Она взяла пачку сигарет и осторожно пристроила ее поверх солонки и перечницы.

— Мне ничего не оставалось, как самой начать искать того единственного, кто мог и должен был избавить нас от ненужных мучений. Это был очень странный поиск. Я уже не встречала его в окружающих. Более того, когда я искала, я словно вообще не замечала вокруг себя людей, даже когда приходилось ехать в переполненном транспорте… Я ездила на работу, возвращалась домой, бывала в других местах, которые обычно посещала. И одновременно искала, необъяснимо и мгновенно меняя выработанные долголетней привычкой маршруты, вдруг сворачивая в переулок, в который никогда до этого не сворачивала, или пересаживаясь на линию метро, по которой мне незачем и некуда было ехать… Мои ощущения, наверно, совсем нельзя передать словами.

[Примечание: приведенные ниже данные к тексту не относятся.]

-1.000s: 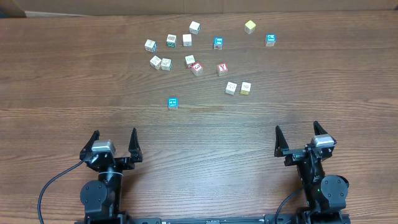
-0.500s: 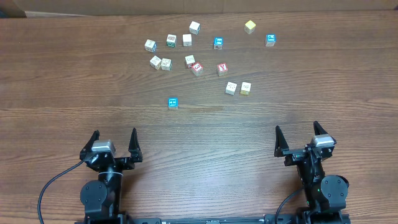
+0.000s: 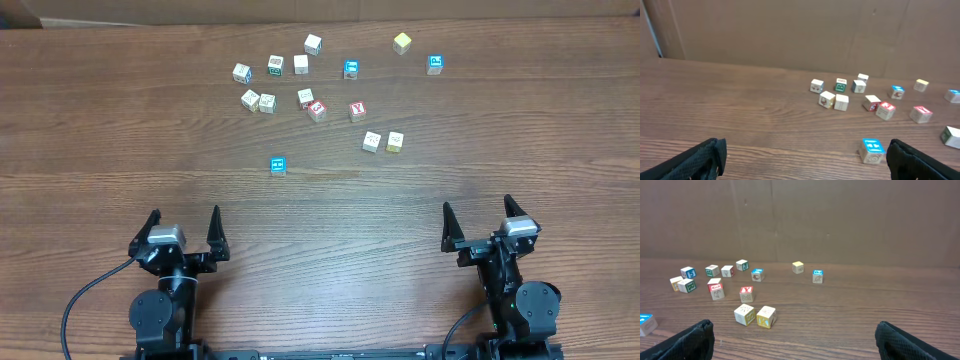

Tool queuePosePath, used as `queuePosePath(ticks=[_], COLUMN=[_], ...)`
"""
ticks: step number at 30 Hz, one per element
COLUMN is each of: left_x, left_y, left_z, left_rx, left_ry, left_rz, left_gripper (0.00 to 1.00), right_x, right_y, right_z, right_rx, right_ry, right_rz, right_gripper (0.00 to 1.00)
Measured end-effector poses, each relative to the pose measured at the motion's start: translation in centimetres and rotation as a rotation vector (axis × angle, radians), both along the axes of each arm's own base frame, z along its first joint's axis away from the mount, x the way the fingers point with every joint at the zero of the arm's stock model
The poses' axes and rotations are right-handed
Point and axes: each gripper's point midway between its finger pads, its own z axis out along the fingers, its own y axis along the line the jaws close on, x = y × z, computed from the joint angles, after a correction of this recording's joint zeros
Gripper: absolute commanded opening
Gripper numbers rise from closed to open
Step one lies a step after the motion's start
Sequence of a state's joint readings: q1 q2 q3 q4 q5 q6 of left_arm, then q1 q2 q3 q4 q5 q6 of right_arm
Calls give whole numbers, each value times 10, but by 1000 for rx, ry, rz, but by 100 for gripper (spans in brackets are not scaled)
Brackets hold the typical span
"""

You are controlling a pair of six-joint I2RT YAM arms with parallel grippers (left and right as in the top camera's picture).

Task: Form a tower
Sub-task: 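Reach the left gripper to the blue-faced block and grasp it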

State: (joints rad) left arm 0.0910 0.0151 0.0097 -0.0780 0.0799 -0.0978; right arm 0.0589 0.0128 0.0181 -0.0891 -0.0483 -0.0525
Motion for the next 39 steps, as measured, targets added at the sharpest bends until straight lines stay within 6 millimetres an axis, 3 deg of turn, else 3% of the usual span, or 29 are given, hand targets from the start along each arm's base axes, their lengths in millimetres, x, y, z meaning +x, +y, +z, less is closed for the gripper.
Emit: queuePosePath(ticks=[8,11,15,18,22,27,34,39], left_x=[-20,-26,-22,-12,19,60,113,140], left_y=[-12,-14,-14,-13,-11,-9,-8,-14], left_z=[-3,15,59,91,130,151,153,137], left_rx=[-30,-37,-12,6,-5,-36,-82,-93], left_ry=[188,234,263,300,412,613,858,987], left_rz=[-57,-65,-75,-80,-88,-101,-124,-145], left_gripper=[99,100,100,99,100,100,99,100], right_x=[0,0,0,0,0,0,0,0], right_y=[0,0,0,0,0,0,0,0], right_z=[0,0,0,0,0,1,1,1], right_rx=[0,1,1,1,1,1,0,1], right_ry=[0,0,-1,0,-2,-3,-3,-3], right_rz=[0,0,0,1,0,0,0,0], right_gripper=[100,100,100,100,100,100,100,100])
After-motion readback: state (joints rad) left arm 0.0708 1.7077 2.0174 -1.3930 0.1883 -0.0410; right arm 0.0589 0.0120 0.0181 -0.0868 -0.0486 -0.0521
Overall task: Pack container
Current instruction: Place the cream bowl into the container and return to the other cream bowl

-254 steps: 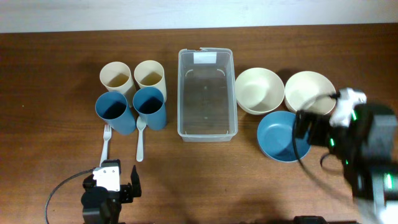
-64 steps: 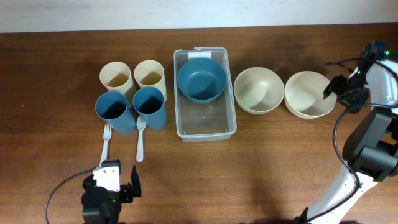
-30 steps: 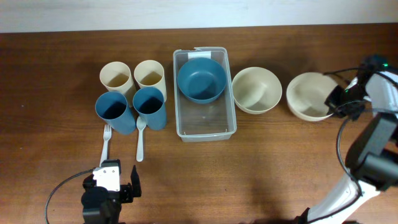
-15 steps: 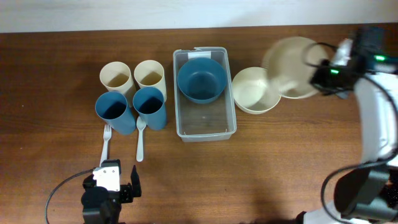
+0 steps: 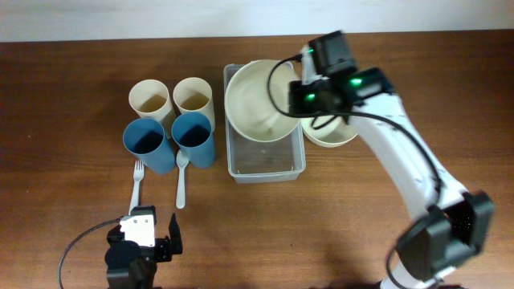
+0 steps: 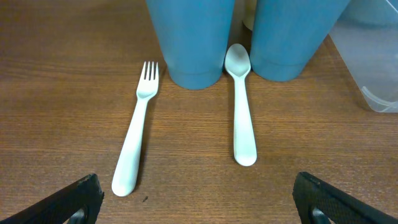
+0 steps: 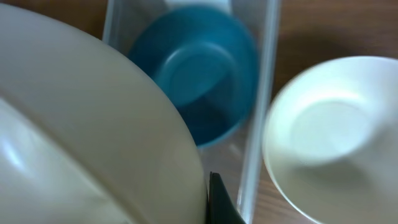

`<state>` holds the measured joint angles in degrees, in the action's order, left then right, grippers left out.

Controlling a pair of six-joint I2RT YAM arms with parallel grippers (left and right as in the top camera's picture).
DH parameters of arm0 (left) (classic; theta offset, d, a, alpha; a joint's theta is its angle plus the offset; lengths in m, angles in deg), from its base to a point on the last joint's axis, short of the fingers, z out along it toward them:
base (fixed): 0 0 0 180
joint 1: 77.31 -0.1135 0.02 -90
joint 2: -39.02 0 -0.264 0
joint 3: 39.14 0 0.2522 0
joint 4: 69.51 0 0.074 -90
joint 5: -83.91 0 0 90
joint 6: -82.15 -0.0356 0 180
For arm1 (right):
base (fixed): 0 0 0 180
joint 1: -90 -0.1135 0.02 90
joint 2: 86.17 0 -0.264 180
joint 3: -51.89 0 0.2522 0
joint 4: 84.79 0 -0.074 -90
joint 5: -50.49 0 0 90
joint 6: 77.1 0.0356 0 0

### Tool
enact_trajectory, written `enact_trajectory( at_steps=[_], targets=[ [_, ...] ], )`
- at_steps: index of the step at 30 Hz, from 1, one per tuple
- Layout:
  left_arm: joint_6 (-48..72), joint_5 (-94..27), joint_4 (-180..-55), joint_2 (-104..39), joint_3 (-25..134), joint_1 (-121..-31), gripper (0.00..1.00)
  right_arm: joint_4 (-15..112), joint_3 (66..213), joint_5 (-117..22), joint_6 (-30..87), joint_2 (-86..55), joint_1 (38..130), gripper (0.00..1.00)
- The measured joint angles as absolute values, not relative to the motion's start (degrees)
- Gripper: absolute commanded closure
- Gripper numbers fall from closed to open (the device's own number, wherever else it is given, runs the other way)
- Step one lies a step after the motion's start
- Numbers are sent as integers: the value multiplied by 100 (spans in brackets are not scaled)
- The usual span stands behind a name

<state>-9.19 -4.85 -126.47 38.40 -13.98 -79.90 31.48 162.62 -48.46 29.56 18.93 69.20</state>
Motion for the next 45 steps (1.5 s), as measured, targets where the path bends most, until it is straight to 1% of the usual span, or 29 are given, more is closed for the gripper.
enact_trajectory(
  at_steps=[7,16,17,19,22,27,30,34,37,41,45],
  targets=[
    [-917,-485,-12647,3840,-1398,-7990,0,3882,16262,-4789,2961,2809,6833,96],
    [-919,-485,-12647,3840,-1398,-7990,1,4404,16262,-4793,3096,2953,6968,95],
    [-919,-485,-12647,3840,-1398,-7990,0,4415,16262,-4793,3098,2953,6979,89],
    [-917,-485,-12647,3840,-1398,-7990,0,4444,16262,-4798,3142,2953,6988,60],
    [-919,-485,-12647,3840,-1398,-7990,0,4420,16262,-4796,3151,2953,6988,56],
    [-917,-485,-12647,3840,-1398,-7990,0,3939,16400,-4866,3089,2953,6988,57],
    [-917,-485,-12647,3840,-1398,-7990,0,3552,16675,-4872,3054,2953,7006,62],
    [-917,-485,-12645,3840,-1398,-7990,0,2837,17191,-4907,3024,2949,7202,61],
    [-917,-485,-12647,3840,-1398,-7990,0,2387,17493,-4927,3020,2938,7508,61],
    [-919,-485,-12647,3840,-1398,-7990,0,1856,17676,-4929,3020,2872,8245,61],
    [-917,-485,-12647,3840,-1398,-7990,0,1709,17558,-4920,3020,2863,9014,55]
  ],
)
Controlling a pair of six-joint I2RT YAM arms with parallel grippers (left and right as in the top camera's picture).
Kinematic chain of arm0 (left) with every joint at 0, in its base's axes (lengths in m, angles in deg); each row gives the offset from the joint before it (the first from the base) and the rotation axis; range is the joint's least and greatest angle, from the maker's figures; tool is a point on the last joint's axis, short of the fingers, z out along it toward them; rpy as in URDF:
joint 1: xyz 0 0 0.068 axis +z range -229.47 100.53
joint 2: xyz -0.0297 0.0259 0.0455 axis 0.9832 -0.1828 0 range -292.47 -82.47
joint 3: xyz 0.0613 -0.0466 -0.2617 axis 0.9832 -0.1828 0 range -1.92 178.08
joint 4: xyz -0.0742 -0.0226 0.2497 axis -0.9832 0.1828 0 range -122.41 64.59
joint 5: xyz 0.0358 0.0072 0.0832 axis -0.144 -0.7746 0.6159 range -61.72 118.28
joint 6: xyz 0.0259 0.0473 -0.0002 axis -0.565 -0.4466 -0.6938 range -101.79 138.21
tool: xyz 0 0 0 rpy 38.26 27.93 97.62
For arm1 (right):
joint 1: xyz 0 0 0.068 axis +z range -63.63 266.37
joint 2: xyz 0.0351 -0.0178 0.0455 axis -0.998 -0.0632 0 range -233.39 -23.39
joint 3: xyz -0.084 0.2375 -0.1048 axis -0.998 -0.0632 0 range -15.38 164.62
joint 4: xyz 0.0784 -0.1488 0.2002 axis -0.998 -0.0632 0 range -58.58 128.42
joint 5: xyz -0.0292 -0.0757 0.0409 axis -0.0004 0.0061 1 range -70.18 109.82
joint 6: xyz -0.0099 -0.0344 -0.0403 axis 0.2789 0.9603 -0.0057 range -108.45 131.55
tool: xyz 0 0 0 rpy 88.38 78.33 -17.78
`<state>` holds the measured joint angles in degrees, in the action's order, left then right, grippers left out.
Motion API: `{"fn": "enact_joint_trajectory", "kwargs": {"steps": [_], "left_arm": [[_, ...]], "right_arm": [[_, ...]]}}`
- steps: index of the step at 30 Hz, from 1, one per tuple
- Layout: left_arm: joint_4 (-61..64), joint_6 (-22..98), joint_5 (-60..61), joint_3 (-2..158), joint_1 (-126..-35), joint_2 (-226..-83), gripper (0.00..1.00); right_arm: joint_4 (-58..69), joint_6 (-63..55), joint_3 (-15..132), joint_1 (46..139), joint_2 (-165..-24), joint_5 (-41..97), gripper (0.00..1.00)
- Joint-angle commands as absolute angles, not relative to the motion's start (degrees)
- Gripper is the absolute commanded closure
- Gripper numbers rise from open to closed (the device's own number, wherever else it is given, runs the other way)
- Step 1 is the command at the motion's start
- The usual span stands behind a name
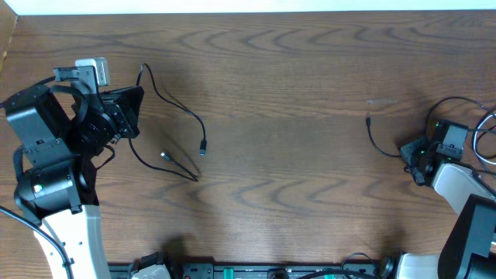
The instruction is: Untangle cables
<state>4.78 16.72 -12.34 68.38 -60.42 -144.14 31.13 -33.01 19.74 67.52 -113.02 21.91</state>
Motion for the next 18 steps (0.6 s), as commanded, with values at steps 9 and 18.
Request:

Иногда мне казалось, что какая-то часть меня самой отделилась, устремилась вперед, а я иду за ней следом, боясь отстать, потерять из виду… Иногда мне казалось, что я продвигаюсь сквозь что-то неопределенное, что-то темное и пустое, в котором — далеко-далеко, а может быть, в каких-то двух шагах от меня — есть некий просвет, предел, дверь, отверстие… Поверьте, я никого конкретно не искала, и в то же время во всем городе не было более ищущей души; никого не ждала и одновременно каждую секунду была готова к встрече… Я бережно прислушивалась к себе, к каждому удару сердца, к каждому поверхностному ощущению, малейшей перемене внутреннего моего состояния, словно от моей чуткости, быстроты реакции и внимания зависела моя жизнь… Я ни разу не остановилась посидеть на холме посреди поля. Собственно, моего холма уже не было. Однажды, возвращаясь домой через поле, я случайно оглянулась на свой холм и вдруг увидела, что он стоит весь черный, словно обугленный… Наверно, во время одного из субботников на нем жгли костры пионеры… Зато все поле теперь было сочно-зеленым, покрытым желтой сыпью цветов. И все деревья уже ощетинились клейкой, остренькой листвой… Скоро я поняла, что уже достигла конца пути и что расстаться с Аркадием надо как можно скорее, как можно нежнее и радостнее, оставив светлое впечатление…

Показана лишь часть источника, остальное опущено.